*WHAT THE TASK ASKS*
All of the lines below need to be copied exactly, apart from the pictures.

*DATASET EXTRACT*
+ + + + +

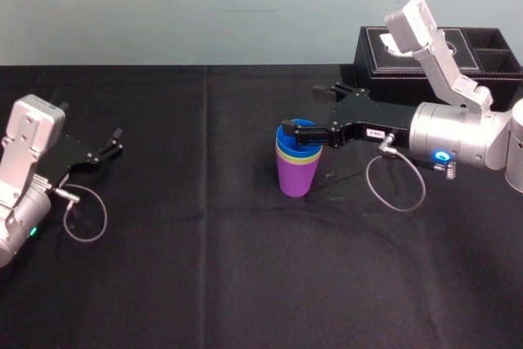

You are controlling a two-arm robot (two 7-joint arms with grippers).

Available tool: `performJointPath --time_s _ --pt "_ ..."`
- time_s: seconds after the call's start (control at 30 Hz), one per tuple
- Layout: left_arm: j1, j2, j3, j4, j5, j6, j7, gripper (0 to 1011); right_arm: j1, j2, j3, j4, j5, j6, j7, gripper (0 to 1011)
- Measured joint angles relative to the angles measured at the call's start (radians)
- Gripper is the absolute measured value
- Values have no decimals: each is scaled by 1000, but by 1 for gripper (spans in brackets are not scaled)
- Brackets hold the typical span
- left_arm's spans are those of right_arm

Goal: Stack the three plastic cups sequentially using one hand.

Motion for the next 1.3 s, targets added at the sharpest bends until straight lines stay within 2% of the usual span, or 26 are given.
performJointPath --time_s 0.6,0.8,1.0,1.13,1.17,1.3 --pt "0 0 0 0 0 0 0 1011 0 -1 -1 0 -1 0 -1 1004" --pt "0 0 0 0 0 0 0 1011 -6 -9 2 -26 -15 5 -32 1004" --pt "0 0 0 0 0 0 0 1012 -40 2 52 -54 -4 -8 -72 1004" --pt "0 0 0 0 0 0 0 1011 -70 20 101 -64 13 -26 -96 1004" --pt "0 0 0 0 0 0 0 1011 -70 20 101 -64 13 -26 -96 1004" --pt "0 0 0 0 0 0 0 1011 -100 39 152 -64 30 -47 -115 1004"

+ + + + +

*RESPONSE FOR THIS EXERCISE*
You are controlling a two-arm robot (two 7-joint arms with grippers).

Available tool: `performJointPath --time_s _ --pt "_ ..."`
- time_s: seconds after the call's start (control at 30 Hz), one per tuple
- Layout: left_arm: j1, j2, j3, j4, j5, j6, j7, gripper (0 to 1011); right_arm: j1, j2, j3, j4, j5, j6, j7, gripper (0 to 1011)
- Measured joint angles relative to the angles measured at the call's start (radians)
- Gripper is the absolute measured value
- Values have no decimals: each is scaled by 1000, but by 1 for gripper (spans in brackets are not scaled)
- Brackets hold the typical span
- left_arm's spans are those of right_arm

Goal: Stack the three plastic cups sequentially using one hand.

Motion for the next 1.3 s, targets added at the sharpest bends until straight lines stay within 2% of the usual span, or 26 are given.
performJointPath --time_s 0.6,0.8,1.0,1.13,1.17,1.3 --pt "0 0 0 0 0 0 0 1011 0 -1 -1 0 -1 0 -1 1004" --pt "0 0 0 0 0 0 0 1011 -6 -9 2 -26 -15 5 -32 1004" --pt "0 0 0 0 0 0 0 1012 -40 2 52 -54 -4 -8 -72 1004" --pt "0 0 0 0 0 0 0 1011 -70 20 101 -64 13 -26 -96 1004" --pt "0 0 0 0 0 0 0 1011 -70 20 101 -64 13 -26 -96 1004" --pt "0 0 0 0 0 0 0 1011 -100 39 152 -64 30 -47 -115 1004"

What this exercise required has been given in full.